PROBLEM:
Please copy each line from the entries that contains the string "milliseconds".

INPUT:
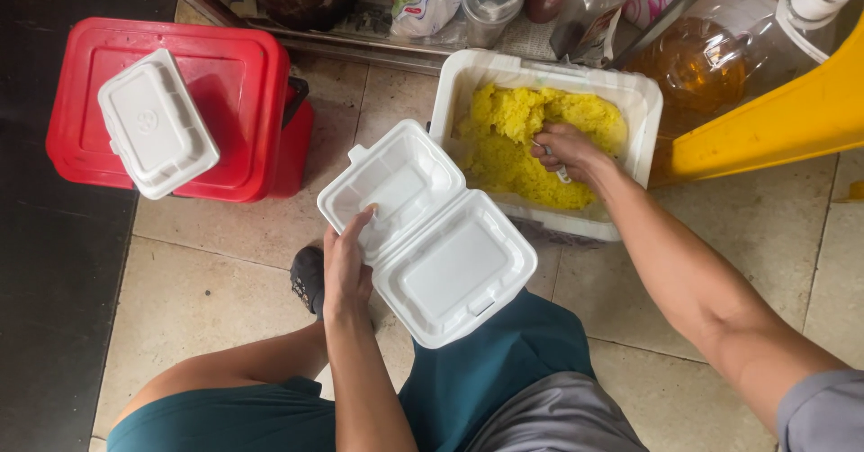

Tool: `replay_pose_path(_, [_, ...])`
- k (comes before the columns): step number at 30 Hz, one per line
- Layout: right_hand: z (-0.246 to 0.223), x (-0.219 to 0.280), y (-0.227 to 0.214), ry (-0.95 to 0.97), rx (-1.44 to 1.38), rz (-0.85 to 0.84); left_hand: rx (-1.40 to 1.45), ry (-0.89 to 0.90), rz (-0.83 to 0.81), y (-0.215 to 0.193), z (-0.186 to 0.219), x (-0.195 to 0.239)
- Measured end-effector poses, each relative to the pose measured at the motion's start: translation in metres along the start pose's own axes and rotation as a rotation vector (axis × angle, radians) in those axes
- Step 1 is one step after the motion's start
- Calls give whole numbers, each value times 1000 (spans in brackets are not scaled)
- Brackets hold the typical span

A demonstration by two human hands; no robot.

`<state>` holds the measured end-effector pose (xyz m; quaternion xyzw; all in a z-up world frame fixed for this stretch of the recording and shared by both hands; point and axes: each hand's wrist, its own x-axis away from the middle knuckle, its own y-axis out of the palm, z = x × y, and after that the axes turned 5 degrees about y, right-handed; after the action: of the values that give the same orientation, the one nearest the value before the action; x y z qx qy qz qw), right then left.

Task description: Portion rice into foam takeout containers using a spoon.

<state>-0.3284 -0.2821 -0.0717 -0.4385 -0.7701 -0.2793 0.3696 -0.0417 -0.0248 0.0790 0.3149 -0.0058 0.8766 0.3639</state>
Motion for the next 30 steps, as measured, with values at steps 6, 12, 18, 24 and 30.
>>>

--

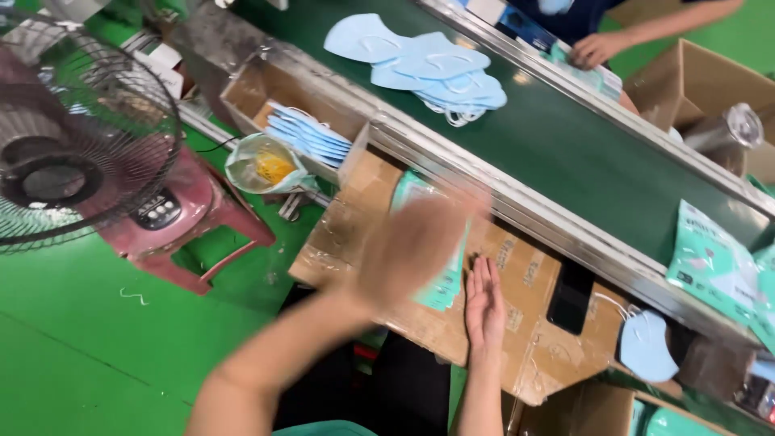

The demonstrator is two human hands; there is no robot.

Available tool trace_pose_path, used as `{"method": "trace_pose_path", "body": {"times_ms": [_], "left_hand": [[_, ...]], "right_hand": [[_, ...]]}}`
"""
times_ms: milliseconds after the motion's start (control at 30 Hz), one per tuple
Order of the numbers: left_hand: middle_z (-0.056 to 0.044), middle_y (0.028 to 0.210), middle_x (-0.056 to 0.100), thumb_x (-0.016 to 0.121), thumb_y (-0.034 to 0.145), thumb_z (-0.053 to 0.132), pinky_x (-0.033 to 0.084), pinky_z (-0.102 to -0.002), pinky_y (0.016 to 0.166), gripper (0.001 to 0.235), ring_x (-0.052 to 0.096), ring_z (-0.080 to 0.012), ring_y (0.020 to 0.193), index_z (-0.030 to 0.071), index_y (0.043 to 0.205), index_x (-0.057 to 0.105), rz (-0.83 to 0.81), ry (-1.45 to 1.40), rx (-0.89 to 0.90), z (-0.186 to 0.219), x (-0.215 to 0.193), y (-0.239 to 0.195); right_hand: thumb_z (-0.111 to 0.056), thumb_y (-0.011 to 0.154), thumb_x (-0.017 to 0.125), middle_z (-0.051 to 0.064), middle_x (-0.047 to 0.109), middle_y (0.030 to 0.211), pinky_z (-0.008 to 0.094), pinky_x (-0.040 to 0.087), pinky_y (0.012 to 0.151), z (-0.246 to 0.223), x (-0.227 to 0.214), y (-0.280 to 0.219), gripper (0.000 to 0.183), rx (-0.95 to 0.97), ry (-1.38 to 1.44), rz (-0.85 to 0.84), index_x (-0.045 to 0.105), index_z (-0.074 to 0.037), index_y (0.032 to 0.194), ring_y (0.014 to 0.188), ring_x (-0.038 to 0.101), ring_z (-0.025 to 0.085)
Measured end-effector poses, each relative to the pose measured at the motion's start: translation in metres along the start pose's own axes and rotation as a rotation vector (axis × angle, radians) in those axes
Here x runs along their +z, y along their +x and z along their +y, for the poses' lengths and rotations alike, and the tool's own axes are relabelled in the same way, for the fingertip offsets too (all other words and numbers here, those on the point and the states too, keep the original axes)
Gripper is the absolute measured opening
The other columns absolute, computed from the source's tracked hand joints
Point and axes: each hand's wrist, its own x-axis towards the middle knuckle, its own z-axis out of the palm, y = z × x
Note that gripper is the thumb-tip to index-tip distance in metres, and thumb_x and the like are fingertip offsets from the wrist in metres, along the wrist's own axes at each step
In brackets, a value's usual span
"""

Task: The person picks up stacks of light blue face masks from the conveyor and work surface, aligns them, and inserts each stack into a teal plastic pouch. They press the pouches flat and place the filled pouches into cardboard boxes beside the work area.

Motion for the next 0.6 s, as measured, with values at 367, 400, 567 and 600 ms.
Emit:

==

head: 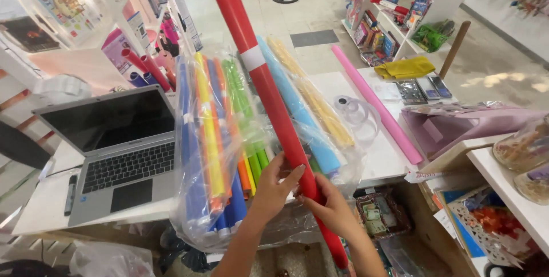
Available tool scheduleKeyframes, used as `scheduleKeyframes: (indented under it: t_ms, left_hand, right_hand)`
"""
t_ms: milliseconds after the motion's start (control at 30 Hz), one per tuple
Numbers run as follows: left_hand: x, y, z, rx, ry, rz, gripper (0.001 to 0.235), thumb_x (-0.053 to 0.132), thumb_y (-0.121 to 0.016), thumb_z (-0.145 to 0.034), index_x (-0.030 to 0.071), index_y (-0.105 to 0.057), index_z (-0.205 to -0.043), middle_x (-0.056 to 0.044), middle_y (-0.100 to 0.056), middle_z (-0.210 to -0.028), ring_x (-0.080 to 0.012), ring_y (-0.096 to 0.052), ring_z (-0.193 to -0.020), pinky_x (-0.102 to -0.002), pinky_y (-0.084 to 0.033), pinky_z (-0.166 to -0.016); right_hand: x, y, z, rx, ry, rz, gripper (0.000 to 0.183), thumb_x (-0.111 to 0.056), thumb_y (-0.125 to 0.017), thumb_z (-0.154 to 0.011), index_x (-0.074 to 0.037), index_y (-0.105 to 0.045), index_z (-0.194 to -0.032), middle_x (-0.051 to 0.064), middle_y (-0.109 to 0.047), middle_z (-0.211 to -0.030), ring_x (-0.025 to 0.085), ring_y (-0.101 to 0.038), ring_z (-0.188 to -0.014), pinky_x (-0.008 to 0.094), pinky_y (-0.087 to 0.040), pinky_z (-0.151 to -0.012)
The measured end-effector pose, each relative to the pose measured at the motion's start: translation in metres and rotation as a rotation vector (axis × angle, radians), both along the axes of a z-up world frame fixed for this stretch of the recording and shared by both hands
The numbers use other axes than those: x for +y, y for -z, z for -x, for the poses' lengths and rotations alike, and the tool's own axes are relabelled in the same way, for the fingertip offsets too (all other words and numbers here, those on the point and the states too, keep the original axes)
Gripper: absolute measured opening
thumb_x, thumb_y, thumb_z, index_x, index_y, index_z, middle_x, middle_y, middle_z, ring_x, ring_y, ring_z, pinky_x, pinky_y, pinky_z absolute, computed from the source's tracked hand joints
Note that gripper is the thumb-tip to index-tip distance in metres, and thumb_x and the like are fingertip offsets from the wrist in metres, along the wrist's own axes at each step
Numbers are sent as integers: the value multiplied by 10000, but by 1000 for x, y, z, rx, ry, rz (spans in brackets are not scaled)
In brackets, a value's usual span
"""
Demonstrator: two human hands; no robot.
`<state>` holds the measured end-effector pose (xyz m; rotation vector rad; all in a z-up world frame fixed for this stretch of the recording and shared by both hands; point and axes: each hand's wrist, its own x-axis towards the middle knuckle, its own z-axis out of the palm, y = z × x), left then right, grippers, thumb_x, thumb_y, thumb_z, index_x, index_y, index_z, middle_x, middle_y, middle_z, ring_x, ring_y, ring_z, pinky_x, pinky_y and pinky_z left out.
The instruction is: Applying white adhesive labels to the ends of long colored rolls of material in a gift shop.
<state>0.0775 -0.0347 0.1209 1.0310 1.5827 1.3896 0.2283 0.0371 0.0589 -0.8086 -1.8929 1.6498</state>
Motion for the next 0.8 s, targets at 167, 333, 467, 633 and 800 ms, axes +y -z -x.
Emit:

RESULT:
times_ms: milliseconds after the motion's start (control at 30 Hz), one per tuple
t_ms: milliseconds after the motion's start (control at 30 Hz), one per tuple

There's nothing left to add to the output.